The Sanger Lofts provide uniquely urban apartment spaces in the heart of downtown Fort Worth. Converting the 1928 Sanger Brothers’ Department Store building to residential use involved restoration of the historically designated building, adaptive reuse of the former department store’s interior space, and a contextually sensitive addition above the building’s existing exterior cornice.
Maximizing Natural Light
The Sanger Lofts building occupies almost half a city block with windows on only three sides. The owner had other architects design residential conversions several times, but none of these plans achieved an adequate unit count for the floor area of the building because they all started with the standard approach of placing the living and sleeping rooms along the exterior wall. These plans left huge amounts of poorly lit interior space; the space was unusable and unmarketable.
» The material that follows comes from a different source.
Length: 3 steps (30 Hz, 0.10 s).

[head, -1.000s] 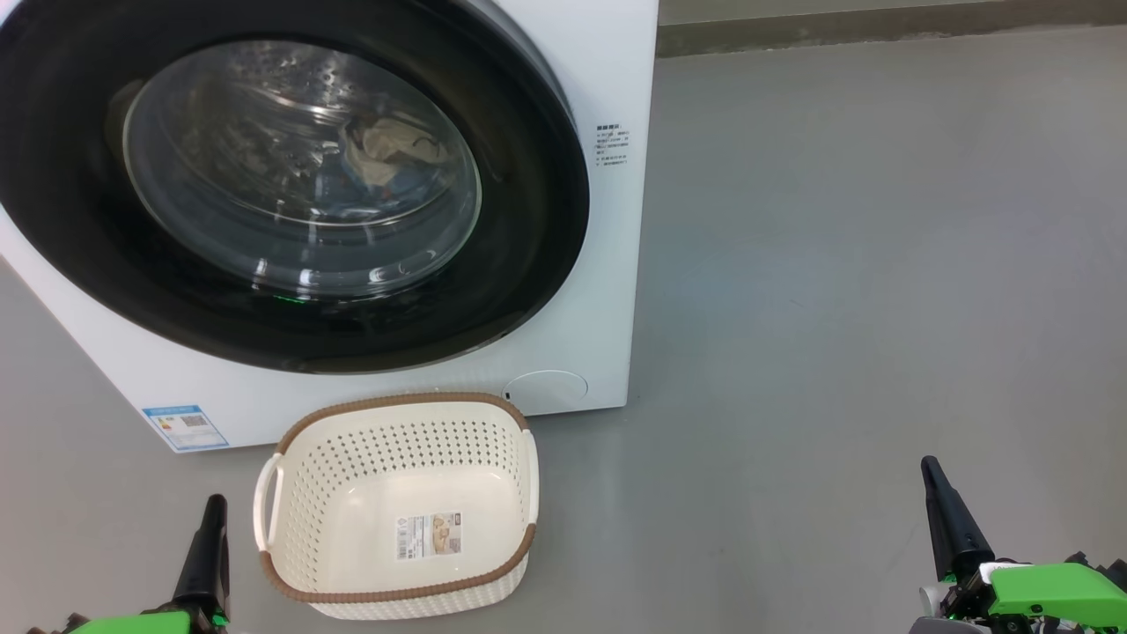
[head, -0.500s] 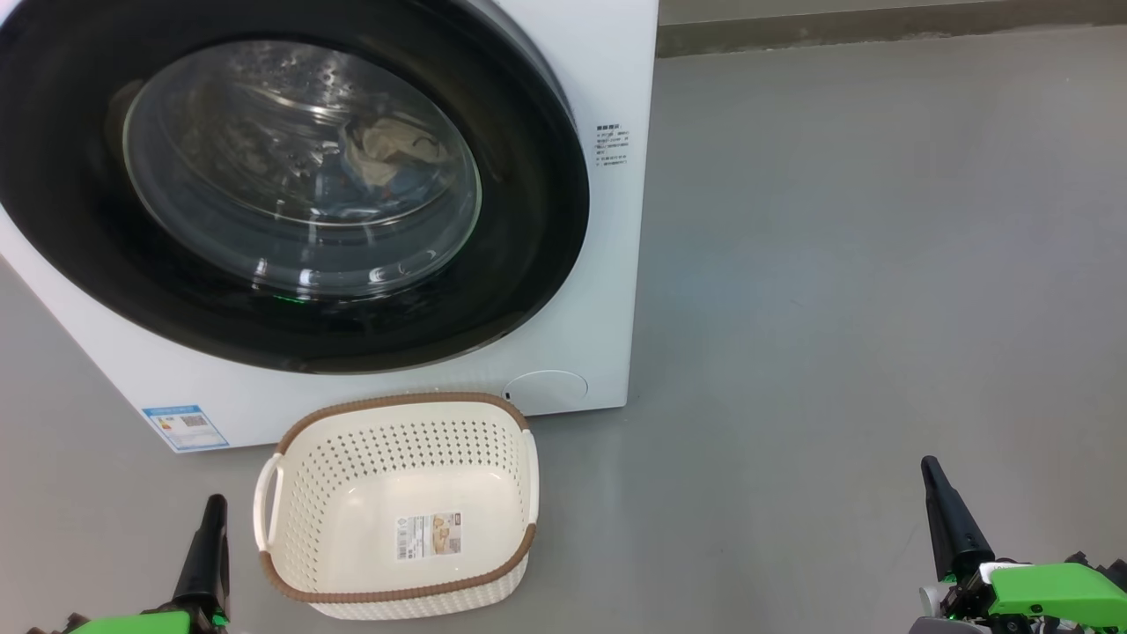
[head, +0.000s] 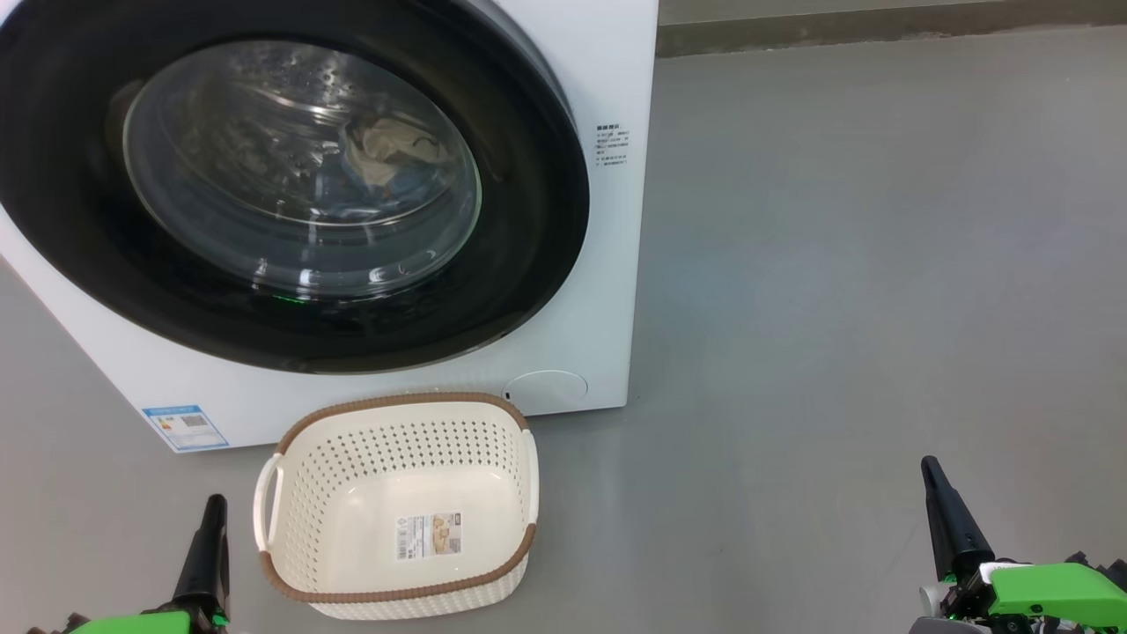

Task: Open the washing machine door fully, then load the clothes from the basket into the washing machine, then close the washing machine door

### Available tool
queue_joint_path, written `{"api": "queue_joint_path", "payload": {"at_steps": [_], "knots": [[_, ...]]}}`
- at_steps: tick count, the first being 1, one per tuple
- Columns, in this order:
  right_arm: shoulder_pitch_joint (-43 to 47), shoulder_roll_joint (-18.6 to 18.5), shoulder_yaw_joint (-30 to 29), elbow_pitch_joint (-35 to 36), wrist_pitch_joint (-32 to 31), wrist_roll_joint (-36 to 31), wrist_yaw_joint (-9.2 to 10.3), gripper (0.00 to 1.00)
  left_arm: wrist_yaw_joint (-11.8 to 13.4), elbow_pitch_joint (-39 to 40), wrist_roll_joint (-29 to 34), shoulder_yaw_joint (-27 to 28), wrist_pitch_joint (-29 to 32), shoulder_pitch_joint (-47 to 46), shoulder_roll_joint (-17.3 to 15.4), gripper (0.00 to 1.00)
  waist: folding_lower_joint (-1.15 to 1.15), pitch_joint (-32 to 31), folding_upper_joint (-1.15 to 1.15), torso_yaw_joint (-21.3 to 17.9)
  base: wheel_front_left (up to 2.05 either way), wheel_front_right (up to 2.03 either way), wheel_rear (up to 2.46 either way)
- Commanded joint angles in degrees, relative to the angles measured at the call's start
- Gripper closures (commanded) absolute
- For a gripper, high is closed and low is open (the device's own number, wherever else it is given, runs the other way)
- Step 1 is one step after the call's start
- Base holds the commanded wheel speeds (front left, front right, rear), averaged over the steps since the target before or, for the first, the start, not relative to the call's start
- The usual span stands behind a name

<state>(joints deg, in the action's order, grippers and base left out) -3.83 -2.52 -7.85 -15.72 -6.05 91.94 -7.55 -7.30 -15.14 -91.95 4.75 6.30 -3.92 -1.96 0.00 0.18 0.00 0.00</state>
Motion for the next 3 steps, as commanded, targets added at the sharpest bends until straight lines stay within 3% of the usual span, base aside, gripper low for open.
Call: {"api": "queue_joint_path", "payload": {"at_steps": [1,3], "knots": [[-2.4,-0.4,1.3,1.7,-0.5,0.2,0.06,1.0,-0.2,1.1,-0.2,1.8,0.2,-2.3,-0.9,1.0,0.0,0.0,0.0,0.0,0.0,0.0,0.0],[-2.4,-0.4,1.3,1.7,-0.5,0.2,0.06,1.0,-0.2,1.1,-0.2,1.8,0.2,-2.3,-0.9,1.0,0.0,0.0,0.0,0.0,0.0,0.0,0.0]]}}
We analyzed the space and realized that the existing windows were large enough to allow daylight to penetrate far into the deep spaces as long as the spaces were not blocked by interior partitions. Standard building code light and air calculations bore out this intuition. In order to create privacy without blocking light and air, we placed only the living and dining space near the perimeter and located the sleeping areas in the interior space, raised three feet higher. The combination of raised floor and parapet walls around the sleeping areas allowed light and air in while blocking the line of sight for the living spaces. It also created a dramatic overview from the bedrooms. The high ceilings and huge windows create an appealing sense of spatial volume and monumental scale.
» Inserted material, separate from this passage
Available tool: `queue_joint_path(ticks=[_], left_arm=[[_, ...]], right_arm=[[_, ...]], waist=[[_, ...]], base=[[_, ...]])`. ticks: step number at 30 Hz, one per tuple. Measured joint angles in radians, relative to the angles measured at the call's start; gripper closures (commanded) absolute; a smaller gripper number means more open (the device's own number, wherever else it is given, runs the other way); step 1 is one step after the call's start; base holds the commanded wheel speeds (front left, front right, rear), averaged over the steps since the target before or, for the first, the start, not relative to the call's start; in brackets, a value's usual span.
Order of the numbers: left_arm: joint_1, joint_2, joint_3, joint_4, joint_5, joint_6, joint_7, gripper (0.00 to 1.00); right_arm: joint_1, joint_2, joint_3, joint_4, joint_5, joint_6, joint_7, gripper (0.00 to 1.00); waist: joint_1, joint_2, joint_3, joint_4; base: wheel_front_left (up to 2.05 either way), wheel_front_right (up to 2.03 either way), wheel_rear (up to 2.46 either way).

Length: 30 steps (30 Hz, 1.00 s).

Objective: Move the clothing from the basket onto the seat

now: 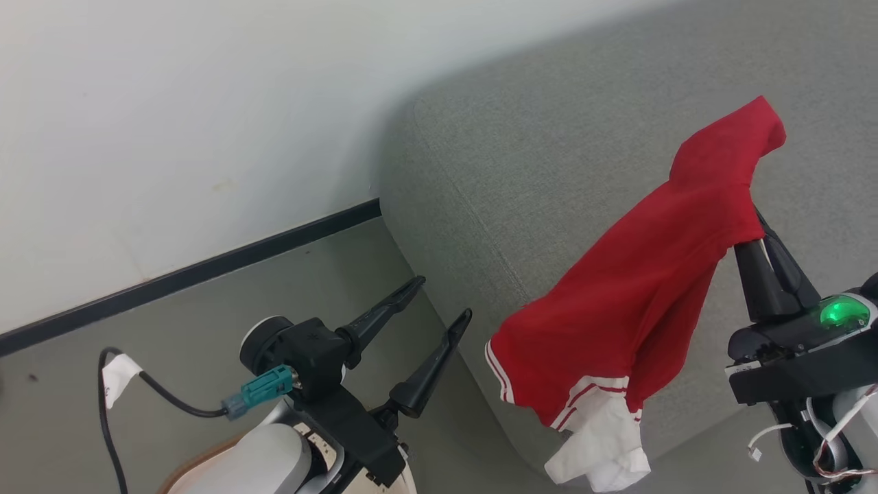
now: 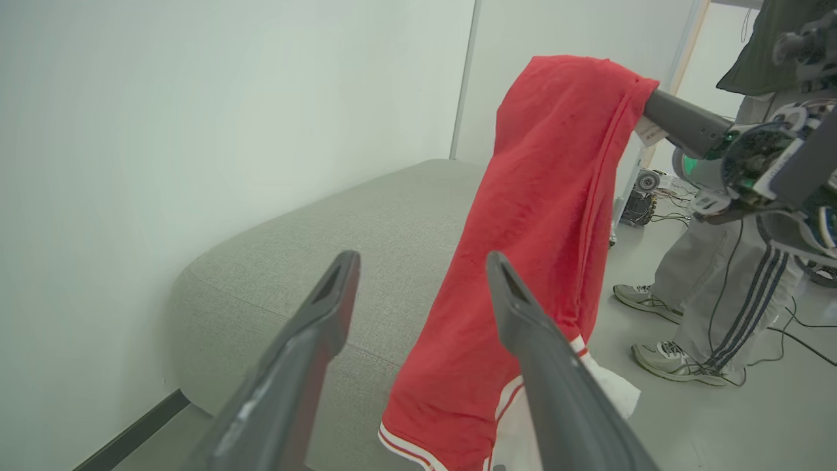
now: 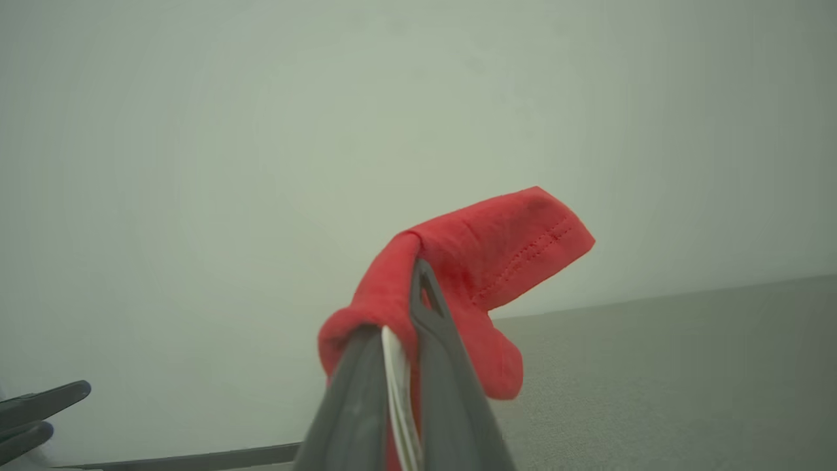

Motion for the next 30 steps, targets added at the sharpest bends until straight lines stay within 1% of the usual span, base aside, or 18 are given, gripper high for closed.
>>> queue_joint_path(ticks=[6, 14, 19, 21, 22, 23, 26, 30], left_arm=[[-0.006, -0.005, -0.005, 0.002, 0.002, 0.0, 0.001, 0.0], [-0.011, -0.012, -0.014, 0.007, 0.002, 0.0, 0.008, 0.0], [-0.025, -0.013, -0.019, 0.01, 0.007, 0.0, 0.01, 0.0], [-0.025, -0.009, -0.018, 0.008, 0.007, 0.0, 0.01, 0.0], [-0.025, -0.008, -0.019, 0.006, 0.007, 0.0, 0.012, 0.0], [-0.025, -0.008, -0.019, 0.002, 0.007, 0.0, 0.017, 0.0], [-0.026, -0.008, -0.023, -0.007, 0.007, 0.0, 0.028, 0.0], [-0.034, -0.006, -0.027, -0.017, 0.009, -0.001, 0.039, 0.0]], right_arm=[[0.055, -0.017, -0.071, -0.058, -0.009, -0.014, 0.0, 1.0], [0.068, -0.022, -0.132, -0.121, -0.052, -0.011, 0.0, 1.0], [0.009, -0.037, -0.175, -0.141, -0.068, 0.009, 0.0, 1.0], [-0.044, -0.053, -0.209, -0.134, -0.065, 0.024, -0.003, 1.0], [-0.076, -0.062, -0.226, -0.125, -0.058, 0.039, -0.005, 1.0], [-0.108, -0.073, -0.239, -0.111, -0.048, 0.055, -0.006, 1.0], [-0.193, -0.106, -0.269, -0.057, -0.038, 0.077, -0.007, 1.0], [-0.289, -0.126, -0.296, 0.027, -0.018, 0.09, -0.007, 1.0]], waist=[[0.0, 0.0, 0.016, -0.039], [0.0, 0.0, 0.03, -0.04], [0.0, 0.0, 0.039, -0.025], [0.0, 0.0, 0.046, -0.021], [0.0, 0.0, 0.049, -0.018], [0.0, 0.0, 0.054, -0.016], [0.0, 0.0, 0.07, -0.007], [0.0, 0.0, 0.096, 0.008]], base=[[0.0, 0.0, 0.0], [0.0, 0.0, 0.0], [0.0, 0.0, 0.0], [0.0, 0.0, 0.0], [0.0, 0.0, 0.0], [0.0, 0.0, 0.0], [0.0, 0.0, 0.0], [0.0, 0.0, 0.0]])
While this unusual approach seemed risky, a unit mock-up was built and potential tenants provided favorable input. The Building Official approved the design without any changes; the builder, seeing the mock-up, came to understand and price the project accurately; and the developer concluded that the market would accept it. Our client got an economically justifiable ratio of units to floor area and the building rented quickly and has stayed well occupied.
True Urban Lofts
To reinforce the loft image, industrial style light fixtures were used throughout and the main duct runs were left exposed, as were new conduit and sprinkler pipes. The building’s old maple floors were in good condition and just required lightly sanding and refinishing, allowing the character of decades of commercial used continue to be seen.
The renovation was completed in accordance with the Department of the Interior guidelines for historic preservation of landmark structures. Very little change can be seen from the outside. Even though an entirely new top story was added, it was set back from the existing parapet such that it is practically indiscernible from street level. The space between the parapet and the set-back walls created wonderful private outdoor terraces for the Penthouse Level apartments. We used computer modeling to demonstrate that the additional story would not be perceptible from public space, which was an early application of 3D computer modeling in 1993.